Chasse au mannequin à Nairobi

Publié le 23 août 2004 Lecture : 2 minutes.

Il y a un an, en juillet 2003, l’agence internationale de mannequins Elite découvre un nouvel eldorado de la beauté féminine : le Kenya. Aussitôt dit, aussitôt fait, l’agence ouvre un bureau et engage Lindsey McIntyre pour partir à la recherche de la nouvelle Naomi Campbell, entre Mombasa et Kisumu, Moyale et Nakuru. La beauté androgyne d’Ajuma Nasenyana, athlète originaire de Lodwar, promet des défilés au puissant goût d’Afrique. Les professionnels cherchent l’exotisme, bien sûr. Mais il n’y a pas que ça : la frivole industrie de la mode accuse le coup après les attentats du 11 septembre 2001, et l’Afrique est riche en filles minces et belles qui n’ont pas d’astronomiques exigences salariales… Et puis, comme le souligne le quotidien britannique The Independent, « les couturiers occidentaux et les journalistes de mode adorent les histoires terribles que charrient la plupart des mannequins africaines. Alek Wek vient de la zone de guerre du Sud-Soudan et se rappelle les balles qui venaient frapper contre les murs de sa chambre. Waris Dirie a écrit comment elle fut excisée à l’aide d’un simple couteau. Iman, elle, se souvient de sa vie de réfugiée somalienne. »
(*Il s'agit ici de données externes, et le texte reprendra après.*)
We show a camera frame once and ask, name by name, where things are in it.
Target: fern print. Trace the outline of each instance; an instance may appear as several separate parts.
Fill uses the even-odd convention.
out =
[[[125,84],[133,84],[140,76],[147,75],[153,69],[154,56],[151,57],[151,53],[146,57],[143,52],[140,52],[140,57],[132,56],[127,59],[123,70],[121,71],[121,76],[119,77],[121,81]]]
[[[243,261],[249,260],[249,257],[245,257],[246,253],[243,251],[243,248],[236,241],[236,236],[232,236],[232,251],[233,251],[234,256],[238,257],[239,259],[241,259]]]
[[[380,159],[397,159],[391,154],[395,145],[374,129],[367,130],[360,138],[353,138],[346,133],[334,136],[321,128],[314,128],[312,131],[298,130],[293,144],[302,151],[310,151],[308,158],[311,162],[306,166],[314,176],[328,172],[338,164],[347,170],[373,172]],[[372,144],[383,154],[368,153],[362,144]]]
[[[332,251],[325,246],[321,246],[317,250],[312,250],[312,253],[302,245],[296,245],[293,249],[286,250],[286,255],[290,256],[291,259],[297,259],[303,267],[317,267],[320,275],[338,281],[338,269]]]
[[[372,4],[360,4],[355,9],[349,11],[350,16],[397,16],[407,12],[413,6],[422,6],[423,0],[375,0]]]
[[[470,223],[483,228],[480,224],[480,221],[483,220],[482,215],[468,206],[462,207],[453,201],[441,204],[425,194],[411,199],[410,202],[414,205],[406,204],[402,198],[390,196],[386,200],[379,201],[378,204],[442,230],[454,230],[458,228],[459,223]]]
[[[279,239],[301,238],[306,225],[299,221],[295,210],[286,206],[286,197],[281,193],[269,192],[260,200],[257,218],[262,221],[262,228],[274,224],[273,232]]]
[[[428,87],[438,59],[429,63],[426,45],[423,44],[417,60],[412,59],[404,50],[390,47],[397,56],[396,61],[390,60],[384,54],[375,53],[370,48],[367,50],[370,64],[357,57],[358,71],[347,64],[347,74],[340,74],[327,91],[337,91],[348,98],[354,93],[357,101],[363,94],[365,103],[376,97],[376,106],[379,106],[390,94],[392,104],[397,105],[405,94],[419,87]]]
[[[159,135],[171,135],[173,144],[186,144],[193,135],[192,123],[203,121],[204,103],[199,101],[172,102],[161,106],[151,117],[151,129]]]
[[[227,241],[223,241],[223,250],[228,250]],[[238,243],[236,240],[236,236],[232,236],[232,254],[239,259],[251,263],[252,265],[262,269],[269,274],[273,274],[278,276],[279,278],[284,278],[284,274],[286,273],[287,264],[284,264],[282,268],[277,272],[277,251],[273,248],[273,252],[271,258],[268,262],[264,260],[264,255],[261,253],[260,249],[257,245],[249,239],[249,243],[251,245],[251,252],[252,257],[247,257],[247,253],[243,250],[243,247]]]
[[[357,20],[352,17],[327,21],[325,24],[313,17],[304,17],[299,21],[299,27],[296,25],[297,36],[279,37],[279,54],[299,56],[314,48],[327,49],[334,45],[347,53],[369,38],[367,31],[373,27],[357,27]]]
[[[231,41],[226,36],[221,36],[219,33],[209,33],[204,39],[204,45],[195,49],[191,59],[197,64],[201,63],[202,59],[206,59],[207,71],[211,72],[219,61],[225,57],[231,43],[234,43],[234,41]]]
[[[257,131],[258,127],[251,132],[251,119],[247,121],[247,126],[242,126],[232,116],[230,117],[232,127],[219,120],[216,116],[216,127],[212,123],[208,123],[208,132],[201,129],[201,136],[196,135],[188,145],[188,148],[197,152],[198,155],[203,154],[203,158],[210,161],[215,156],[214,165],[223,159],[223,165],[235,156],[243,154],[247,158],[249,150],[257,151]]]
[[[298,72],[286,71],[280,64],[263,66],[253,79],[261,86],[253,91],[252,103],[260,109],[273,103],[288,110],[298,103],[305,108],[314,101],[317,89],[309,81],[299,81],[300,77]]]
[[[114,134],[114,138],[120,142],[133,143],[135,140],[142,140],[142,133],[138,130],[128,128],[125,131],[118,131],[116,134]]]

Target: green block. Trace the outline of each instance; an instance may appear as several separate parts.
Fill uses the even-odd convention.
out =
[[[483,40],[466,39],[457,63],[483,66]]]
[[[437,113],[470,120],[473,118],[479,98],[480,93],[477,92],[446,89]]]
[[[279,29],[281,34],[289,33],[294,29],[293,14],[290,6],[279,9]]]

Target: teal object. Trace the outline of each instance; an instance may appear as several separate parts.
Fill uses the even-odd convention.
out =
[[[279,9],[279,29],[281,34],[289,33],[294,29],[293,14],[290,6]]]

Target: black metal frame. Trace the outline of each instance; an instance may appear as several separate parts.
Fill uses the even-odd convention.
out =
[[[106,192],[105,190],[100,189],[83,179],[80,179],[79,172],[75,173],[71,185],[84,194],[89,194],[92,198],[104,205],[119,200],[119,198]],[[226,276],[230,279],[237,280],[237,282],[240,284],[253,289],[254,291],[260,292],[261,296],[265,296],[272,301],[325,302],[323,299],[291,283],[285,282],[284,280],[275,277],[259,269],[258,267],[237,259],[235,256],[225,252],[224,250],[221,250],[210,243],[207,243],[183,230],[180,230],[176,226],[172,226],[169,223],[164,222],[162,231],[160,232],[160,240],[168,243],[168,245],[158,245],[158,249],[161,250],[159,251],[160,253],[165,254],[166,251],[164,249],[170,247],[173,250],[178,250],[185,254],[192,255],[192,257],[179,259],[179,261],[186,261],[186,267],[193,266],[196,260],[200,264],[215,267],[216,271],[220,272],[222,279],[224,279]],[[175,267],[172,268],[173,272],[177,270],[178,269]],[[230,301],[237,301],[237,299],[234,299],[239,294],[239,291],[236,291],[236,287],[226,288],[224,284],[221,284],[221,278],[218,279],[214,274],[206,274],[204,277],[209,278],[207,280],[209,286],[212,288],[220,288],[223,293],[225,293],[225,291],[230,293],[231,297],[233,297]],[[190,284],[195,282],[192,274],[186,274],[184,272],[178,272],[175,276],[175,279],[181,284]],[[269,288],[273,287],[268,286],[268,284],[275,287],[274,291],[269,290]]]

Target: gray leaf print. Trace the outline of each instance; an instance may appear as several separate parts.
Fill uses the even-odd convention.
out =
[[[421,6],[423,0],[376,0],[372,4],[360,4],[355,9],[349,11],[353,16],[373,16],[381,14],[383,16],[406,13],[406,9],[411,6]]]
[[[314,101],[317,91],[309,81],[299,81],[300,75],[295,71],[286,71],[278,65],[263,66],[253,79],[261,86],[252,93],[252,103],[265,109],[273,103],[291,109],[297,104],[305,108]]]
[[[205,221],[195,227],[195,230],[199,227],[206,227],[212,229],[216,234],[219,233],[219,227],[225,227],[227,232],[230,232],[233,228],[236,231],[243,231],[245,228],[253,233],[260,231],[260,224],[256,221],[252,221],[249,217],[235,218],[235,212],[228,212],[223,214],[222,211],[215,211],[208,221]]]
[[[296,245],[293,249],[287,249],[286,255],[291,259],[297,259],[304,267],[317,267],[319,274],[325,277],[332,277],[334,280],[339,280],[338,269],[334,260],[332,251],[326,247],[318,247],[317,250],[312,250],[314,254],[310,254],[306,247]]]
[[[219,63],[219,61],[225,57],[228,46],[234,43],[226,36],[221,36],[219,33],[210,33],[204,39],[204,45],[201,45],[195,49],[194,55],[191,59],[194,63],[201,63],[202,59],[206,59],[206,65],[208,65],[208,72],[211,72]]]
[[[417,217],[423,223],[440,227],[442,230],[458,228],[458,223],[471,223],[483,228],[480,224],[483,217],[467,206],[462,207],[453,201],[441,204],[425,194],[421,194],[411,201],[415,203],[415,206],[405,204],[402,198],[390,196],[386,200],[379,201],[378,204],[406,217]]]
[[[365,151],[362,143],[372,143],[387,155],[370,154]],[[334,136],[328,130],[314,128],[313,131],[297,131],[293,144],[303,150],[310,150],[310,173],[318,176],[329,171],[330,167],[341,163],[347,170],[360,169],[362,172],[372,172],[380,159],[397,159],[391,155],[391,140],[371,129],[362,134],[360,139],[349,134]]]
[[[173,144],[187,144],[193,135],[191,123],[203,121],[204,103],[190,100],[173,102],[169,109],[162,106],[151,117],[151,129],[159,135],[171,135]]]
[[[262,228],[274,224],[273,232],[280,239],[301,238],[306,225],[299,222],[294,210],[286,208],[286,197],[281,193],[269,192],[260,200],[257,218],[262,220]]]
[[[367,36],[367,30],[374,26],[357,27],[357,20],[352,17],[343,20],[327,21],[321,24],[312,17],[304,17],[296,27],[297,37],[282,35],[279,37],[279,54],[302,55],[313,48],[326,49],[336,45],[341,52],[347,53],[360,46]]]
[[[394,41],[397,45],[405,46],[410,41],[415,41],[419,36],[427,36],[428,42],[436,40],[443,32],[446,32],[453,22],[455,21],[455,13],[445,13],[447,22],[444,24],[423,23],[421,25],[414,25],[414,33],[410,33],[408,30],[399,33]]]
Las ! L’engouement fait long feu. Les « chasseurs de têtes » kényans ne trouvent pas suffisamment de sponsors pour financer des concours de beauté. Incapable d’atteindre ses objectifs, Elite doit fermer son bureau. En cause ? La rude concurrence du monde de la mode où les mannequins africains sont encore plus handicapés que les autres. Moins de 3 % des modèles sont noirs, et les couturiers considèrent que le marché auquel ils s’adressent est composé majoritairement de Blancs. Aubusch Little, porte-parole d’Elite, confiait ainsi à The Independent : « Le problème n’est pas que les agences ne veulent pas de mannequins noirs, mais plutôt que les clients n’en veulent pas. Ils pensent qu’ils vendront plus de produits avec des Blancs, même si nous, nous pensons que cette idée est fausse. » Ce n’est pas tout : les mannequins africains refusent aussi, de plus en plus souvent, de se plier aux demandes d’une industrie qui les voit trop souvent en princesses de la savane, drapées dans des peaux de léopard, et qui de surcroît les paie quatre fois moins que les modèles occidentaux. Et inutile d’évoquer les problèmes de passeports et d’immigration…
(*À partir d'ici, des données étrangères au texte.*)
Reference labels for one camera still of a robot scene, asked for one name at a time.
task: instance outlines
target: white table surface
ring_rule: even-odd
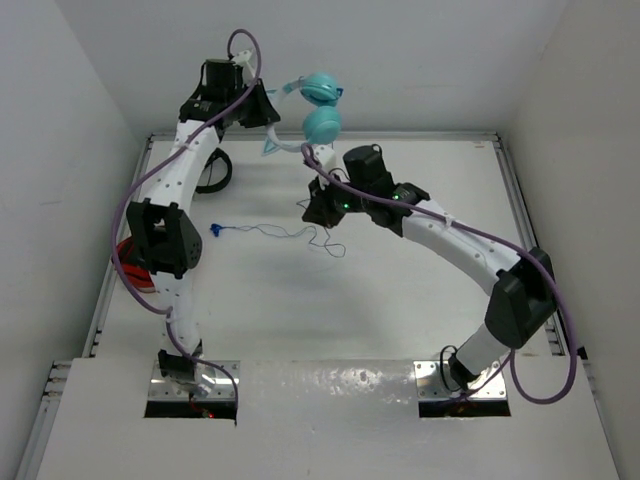
[[[517,240],[491,143],[381,144],[397,181]],[[260,158],[259,142],[224,148],[232,184],[192,209],[205,247],[195,301],[207,356],[242,361],[238,426],[143,418],[161,320],[118,283],[97,357],[73,363],[39,480],[617,478],[581,366],[570,395],[552,406],[526,403],[507,374],[510,417],[418,418],[410,360],[464,341],[482,322],[484,293],[364,215],[335,229],[344,259],[258,232],[214,238],[213,222],[299,228],[295,202],[312,178],[295,157]],[[157,143],[150,165],[167,149]],[[550,356],[544,334],[523,352],[530,393],[556,392],[567,359]]]
[[[347,150],[374,142],[343,140],[335,150],[341,159]],[[518,241],[491,142],[379,143],[396,181],[422,187],[471,225]],[[170,145],[153,144],[148,169],[166,158]],[[462,344],[483,322],[488,297],[471,279],[365,214],[347,216],[331,231],[347,247],[342,259],[309,249],[310,234],[282,240],[224,230],[214,238],[212,223],[299,230],[305,224],[296,202],[308,197],[314,176],[296,155],[261,157],[259,141],[222,146],[234,162],[233,179],[220,193],[196,196],[190,213],[203,239],[194,312],[208,358],[430,358],[444,345]],[[140,308],[118,281],[98,355],[152,358],[161,330],[161,320]],[[544,332],[521,352],[550,355]]]

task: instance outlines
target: white enclosure
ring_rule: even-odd
[[[253,32],[271,88],[317,70],[349,130],[506,126],[566,0],[57,0],[136,133],[173,129],[205,58]],[[310,111],[287,102],[285,128]]]
[[[142,142],[53,0],[3,2],[0,63],[0,478],[10,479],[51,362],[82,352],[109,219]]]
[[[411,179],[452,214],[519,241],[505,165],[490,140],[344,137],[334,145],[339,157],[378,141],[396,181]],[[147,170],[172,143],[154,142]],[[227,139],[233,182],[196,196],[190,210],[203,237],[194,314],[205,355],[240,360],[237,428],[222,419],[143,418],[147,392],[157,388],[149,373],[161,325],[109,268],[94,317],[95,358],[73,363],[39,480],[173,478],[185,465],[196,478],[231,480],[418,472],[510,480],[516,468],[524,480],[617,478],[582,371],[553,406],[528,404],[508,382],[509,417],[418,417],[412,360],[464,342],[488,301],[433,252],[355,214],[332,231],[347,247],[344,258],[310,249],[308,237],[208,232],[213,222],[302,227],[296,202],[313,173],[296,155],[260,158],[260,147]],[[535,395],[557,390],[566,375],[567,360],[551,355],[544,330],[518,363]]]

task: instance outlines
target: black cable
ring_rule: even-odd
[[[332,174],[333,172],[342,172],[344,177],[347,179],[347,182],[351,181],[351,179],[349,178],[349,175],[347,174],[347,172],[344,171],[344,169],[340,167],[336,167],[329,170],[329,174]]]
[[[446,375],[444,374],[444,352],[446,352],[449,348],[453,349],[454,354],[458,353],[458,348],[455,345],[447,345],[443,347],[442,350],[440,350],[440,380],[442,380],[442,385],[444,386],[444,388],[447,389],[447,391],[451,393],[455,393],[460,391],[461,388],[458,387],[457,389],[452,390],[451,387],[449,387],[449,384],[447,383]]]
[[[215,162],[218,159],[221,159],[227,166],[227,173],[225,174],[224,178],[220,180],[218,183],[214,183],[213,185],[210,185],[209,182],[211,182],[211,170],[213,170],[213,162]],[[222,150],[221,148],[216,148],[214,150],[211,156],[207,159],[207,163],[205,163],[204,165],[204,169],[206,170],[207,168],[211,169],[209,171],[209,180],[207,181],[207,185],[196,186],[196,193],[201,193],[201,194],[216,193],[222,190],[223,188],[225,188],[227,185],[229,185],[229,182],[231,181],[231,176],[233,175],[233,165],[231,164],[231,158],[229,158],[229,155],[227,155],[227,153],[224,150]]]

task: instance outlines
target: earphone
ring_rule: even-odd
[[[267,95],[274,108],[294,90],[300,90],[302,97],[318,107],[302,122],[305,142],[285,142],[278,138],[275,125],[267,126],[267,140],[262,155],[270,155],[280,149],[299,152],[303,143],[328,145],[335,141],[342,129],[342,117],[335,108],[342,96],[343,89],[338,87],[336,79],[325,72],[316,72],[308,77],[300,77],[285,84],[279,90],[269,90]]]

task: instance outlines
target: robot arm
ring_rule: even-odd
[[[335,152],[314,149],[322,165],[335,164]],[[449,360],[449,375],[466,390],[485,369],[512,349],[519,349],[555,312],[556,303],[539,272],[507,247],[453,228],[451,217],[430,195],[411,183],[394,183],[377,145],[347,152],[347,185],[376,197],[396,200],[440,213],[437,220],[408,208],[370,202],[322,177],[309,184],[311,202],[302,219],[331,228],[346,213],[363,212],[381,227],[419,243],[471,277],[490,297],[484,324]],[[530,253],[553,275],[551,261],[541,249]]]
[[[200,82],[180,108],[179,122],[171,155],[184,152],[163,169],[140,202],[131,202],[127,221],[142,266],[151,274],[162,307],[171,309],[173,331],[185,350],[198,354],[201,349],[196,322],[191,314],[192,274],[200,260],[202,239],[189,219],[193,193],[209,157],[229,126],[264,127],[280,117],[268,100],[262,80],[232,113],[208,128],[203,125],[233,104],[255,78],[252,51],[240,52],[230,60],[207,60],[201,68]],[[187,145],[187,139],[200,131]],[[193,365],[183,361],[165,337],[159,354],[167,369],[193,376]]]
Désormais, Lyndsey McIntyre poursuit seule sa route, au Kenya, où elle dirige sa propre agence, Surazuri. « Les gens croient que je peux réaliser leurs rêves, mais, aujourd’hui, je me sens comme un assassin de rêves. Je dois dire aux mannequins que ce milieu est plus dur qu’elles ne croient et qu’elles ont peu de chances de réussir », soupire-t-elle, désenchantée.